Saved data entries
== Segment start ==

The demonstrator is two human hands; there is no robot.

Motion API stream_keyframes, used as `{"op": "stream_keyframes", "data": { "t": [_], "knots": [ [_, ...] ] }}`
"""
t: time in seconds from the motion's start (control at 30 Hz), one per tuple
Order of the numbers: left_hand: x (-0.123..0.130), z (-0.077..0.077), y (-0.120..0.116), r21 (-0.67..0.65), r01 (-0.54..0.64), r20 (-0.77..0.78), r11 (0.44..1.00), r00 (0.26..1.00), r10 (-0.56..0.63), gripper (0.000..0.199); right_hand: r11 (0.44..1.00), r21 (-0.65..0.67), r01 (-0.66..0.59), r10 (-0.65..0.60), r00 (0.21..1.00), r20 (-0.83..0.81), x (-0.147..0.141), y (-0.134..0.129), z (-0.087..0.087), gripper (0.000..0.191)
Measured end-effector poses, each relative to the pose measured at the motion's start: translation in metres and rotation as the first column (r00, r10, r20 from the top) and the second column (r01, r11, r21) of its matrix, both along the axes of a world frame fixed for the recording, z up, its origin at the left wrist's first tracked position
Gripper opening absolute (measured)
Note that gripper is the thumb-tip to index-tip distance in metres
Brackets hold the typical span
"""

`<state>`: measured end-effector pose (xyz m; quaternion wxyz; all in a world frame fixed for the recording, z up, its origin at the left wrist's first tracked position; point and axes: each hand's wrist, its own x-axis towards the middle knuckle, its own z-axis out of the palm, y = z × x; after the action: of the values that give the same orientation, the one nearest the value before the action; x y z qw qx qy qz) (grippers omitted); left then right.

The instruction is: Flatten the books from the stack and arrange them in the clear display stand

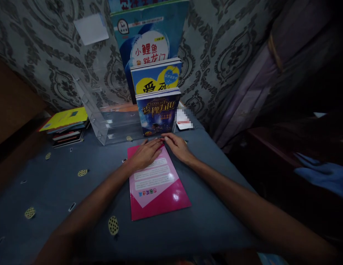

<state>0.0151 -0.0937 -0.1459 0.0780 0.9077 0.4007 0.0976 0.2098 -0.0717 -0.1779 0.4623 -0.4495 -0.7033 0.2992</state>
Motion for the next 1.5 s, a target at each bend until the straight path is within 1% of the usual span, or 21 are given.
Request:
{"op": "stream_keyframes", "data": {
  "t": [0.27,0.5,0.73,0.9,1.03,1.27,1.5],
  "knots": [
    [-0.001,-0.005,0.002,0.013,0.018,0.022,1.0,1.0,-0.018,0.048,1.0,0.006,0.028,-0.028,0.999,-0.024,-0.001,-0.002,0.001,0.029],
    [-0.001,-0.001,0.001,-0.004,0.045,0.006,0.999,0.999,-0.045,0.048,0.999,0.011,0.042,-0.041,0.999,-0.019,-0.001,-0.003,0.001,0.031],
    [-0.001,0.0,-0.001,0.028,0.102,0.043,0.994,0.994,-0.103,0.044,0.999,0.034,0.0,0.0,1.0,0.006,-0.001,-0.005,0.004,0.034],
    [-0.001,0.006,-0.005,0.035,0.132,0.033,0.991,0.991,-0.133,0.043,0.998,0.051,-0.028,0.025,0.998,0.064,-0.002,-0.007,0.004,0.034],
    [-0.001,0.009,-0.009,0.04,0.184,0.031,0.982,0.982,-0.185,0.042,0.998,0.061,-0.027,0.019,0.992,0.127,-0.001,-0.007,0.003,0.034],
    [0.001,0.01,-0.022,0.06,0.244,0.004,0.968,0.97,-0.245,0.043,0.997,0.075,-0.032,0.021,0.989,0.144,0.0,-0.007,0.003,0.034],
    [0.005,0.014,-0.041,0.005,0.302,-0.007,0.953,0.953,-0.302,0.048,0.997,0.068,-0.033,0.024,0.99,0.14,-0.001,-0.008,0.005,0.033]
  ]
}}
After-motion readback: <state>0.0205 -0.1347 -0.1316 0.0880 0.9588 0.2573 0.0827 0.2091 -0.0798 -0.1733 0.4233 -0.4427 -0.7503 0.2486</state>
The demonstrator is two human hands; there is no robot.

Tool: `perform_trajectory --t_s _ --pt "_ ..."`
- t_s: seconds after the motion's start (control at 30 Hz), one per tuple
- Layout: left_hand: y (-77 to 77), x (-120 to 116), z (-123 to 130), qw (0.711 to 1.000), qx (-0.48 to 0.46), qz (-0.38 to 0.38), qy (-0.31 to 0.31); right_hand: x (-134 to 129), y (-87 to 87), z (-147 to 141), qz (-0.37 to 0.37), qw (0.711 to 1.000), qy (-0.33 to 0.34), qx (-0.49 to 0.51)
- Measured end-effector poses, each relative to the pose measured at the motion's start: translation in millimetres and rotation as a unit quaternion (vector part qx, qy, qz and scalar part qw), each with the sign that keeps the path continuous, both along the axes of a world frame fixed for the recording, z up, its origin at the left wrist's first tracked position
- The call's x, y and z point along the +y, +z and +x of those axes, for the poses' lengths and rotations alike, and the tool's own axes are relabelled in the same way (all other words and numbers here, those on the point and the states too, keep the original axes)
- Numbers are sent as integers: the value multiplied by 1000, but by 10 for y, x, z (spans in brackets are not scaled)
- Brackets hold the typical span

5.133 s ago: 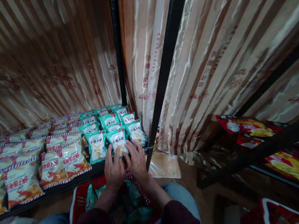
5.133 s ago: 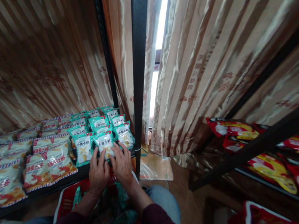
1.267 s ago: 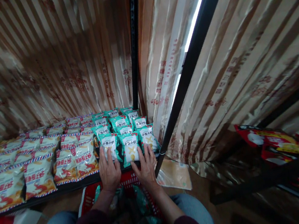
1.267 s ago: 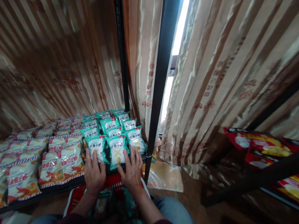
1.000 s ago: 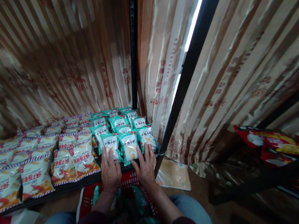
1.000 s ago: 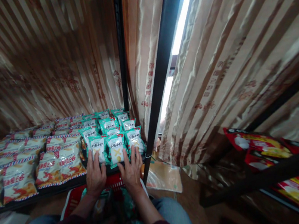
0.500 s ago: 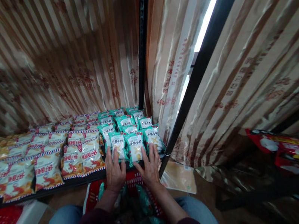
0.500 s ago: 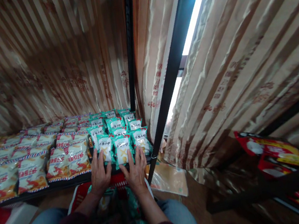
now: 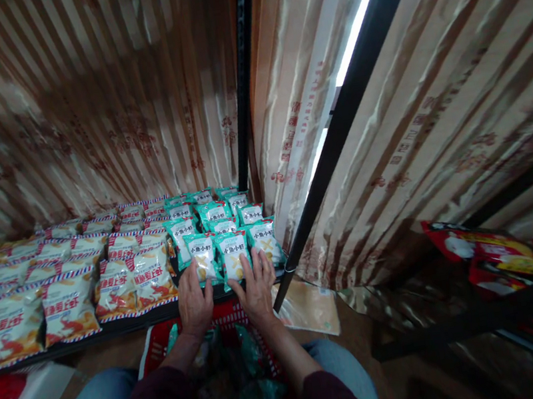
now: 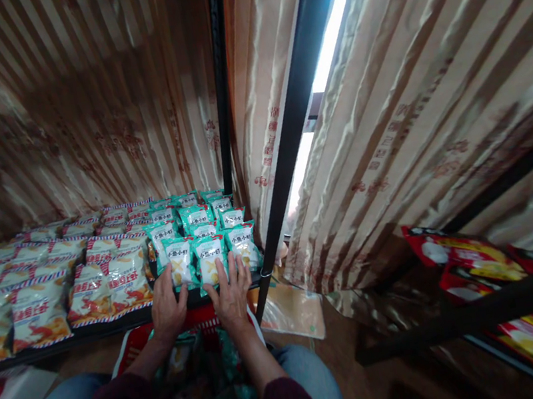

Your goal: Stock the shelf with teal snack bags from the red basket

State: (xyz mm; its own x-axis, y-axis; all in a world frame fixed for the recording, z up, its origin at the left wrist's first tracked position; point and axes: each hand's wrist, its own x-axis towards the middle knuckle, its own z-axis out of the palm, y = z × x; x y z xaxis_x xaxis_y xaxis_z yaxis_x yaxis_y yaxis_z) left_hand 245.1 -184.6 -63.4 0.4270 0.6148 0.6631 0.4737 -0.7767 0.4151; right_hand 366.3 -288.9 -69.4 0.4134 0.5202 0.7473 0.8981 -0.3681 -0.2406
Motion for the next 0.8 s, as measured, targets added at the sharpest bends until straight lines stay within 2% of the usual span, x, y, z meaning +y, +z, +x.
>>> perform_trajectory --t_s 0.27,0.53,0.63,0.8 --pt "44 8 48 1000 -12 -18 9 -3 73 52 -30 999 12 6" --pt "67 45 0 998 -45 -15 -40 -5 4 51 -39 999 11 4" --pt "146 110 43 996 -64 -52 -35 6 -23 53 -36 999 13 5" --pt "273 262 195 987 -78 -138 16 15 -23 54 -34 999 14 4"
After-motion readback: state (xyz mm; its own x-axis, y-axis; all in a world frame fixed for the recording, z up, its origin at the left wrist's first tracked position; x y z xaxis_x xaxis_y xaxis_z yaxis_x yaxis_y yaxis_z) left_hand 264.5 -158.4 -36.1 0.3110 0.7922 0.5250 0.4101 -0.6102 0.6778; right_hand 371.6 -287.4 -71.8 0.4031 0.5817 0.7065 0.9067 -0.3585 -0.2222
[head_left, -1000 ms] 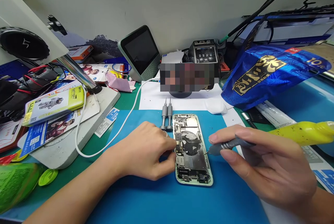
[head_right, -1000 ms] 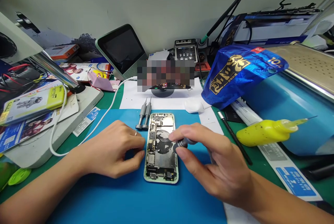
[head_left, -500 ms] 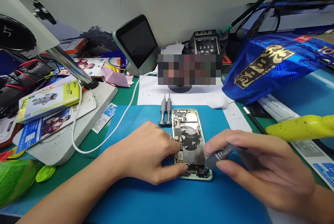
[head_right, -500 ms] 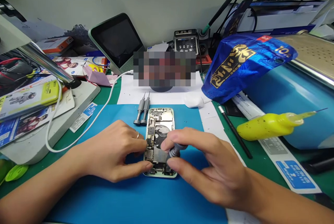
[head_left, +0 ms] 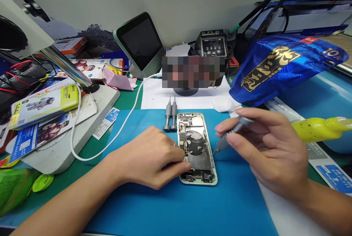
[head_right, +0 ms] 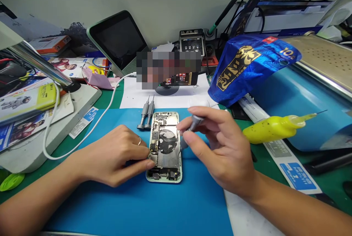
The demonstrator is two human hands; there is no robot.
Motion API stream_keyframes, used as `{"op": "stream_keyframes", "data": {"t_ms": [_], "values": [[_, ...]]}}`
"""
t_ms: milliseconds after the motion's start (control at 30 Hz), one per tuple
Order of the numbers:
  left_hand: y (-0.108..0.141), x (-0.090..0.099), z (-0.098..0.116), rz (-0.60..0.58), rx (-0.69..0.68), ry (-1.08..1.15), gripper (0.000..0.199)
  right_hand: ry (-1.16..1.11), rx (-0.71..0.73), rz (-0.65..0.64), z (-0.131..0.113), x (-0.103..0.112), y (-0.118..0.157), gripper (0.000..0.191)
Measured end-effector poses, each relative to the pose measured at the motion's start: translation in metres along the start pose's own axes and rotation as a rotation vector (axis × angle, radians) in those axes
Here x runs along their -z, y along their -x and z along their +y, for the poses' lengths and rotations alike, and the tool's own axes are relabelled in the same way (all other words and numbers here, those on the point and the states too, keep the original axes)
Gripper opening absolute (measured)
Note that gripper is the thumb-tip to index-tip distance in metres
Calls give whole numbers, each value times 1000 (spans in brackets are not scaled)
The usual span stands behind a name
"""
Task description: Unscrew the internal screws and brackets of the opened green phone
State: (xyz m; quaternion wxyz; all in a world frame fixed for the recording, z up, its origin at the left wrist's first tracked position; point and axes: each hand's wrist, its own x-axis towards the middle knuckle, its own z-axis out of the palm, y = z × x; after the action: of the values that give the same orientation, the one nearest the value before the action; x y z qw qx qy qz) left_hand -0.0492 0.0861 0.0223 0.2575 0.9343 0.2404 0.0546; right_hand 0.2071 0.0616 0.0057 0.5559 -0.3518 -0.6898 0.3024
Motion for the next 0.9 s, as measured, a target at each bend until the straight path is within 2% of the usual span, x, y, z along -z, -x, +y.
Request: {"op": "stream_keyframes", "data": {"t_ms": [67,167,267,400,633,700,800,900], "values": [[1,1,-3,109,-59,6,39,9,15,106,3,3,-2,43],[3,3,-6,417,-73,-64,38,22,22,210,10,8,-4,44],[7,3,-6,711,54,-161,34,61,24,266,15,11,-7,47],[10,-2,-6,936,179,-189,31,144,65,291,15,9,-9,47],[8,-5,-9,1107,272,-90,26,226,115,300,9,4,-7,52],[6,-1,-9,1055,305,-116,26,256,62,316,7,4,-5,53],[2,5,-9,889,379,-196,27,301,-72,332,7,4,-1,55],[0,8,-12,817,420,-220,29,281,-60,348,11,7,0,54]]}}
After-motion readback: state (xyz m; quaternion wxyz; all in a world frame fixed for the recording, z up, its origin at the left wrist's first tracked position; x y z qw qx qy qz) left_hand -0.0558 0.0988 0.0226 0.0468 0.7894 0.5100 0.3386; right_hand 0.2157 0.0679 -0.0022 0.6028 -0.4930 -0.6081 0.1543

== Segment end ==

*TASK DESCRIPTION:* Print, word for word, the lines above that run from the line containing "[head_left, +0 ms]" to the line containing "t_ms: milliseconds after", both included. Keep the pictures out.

*COMPLETED TASK:*
[head_left, +0 ms] 
[head_right, +0 ms] 
The demonstrator is two human hands; there is no robot.
Motion API stream_keyframes, used as `{"op": "stream_keyframes", "data": {"t_ms": [_], "values": [[_, ...]]}}`
"""
t_ms: milliseconds after the motion's start (control at 30 Hz), one per tuple

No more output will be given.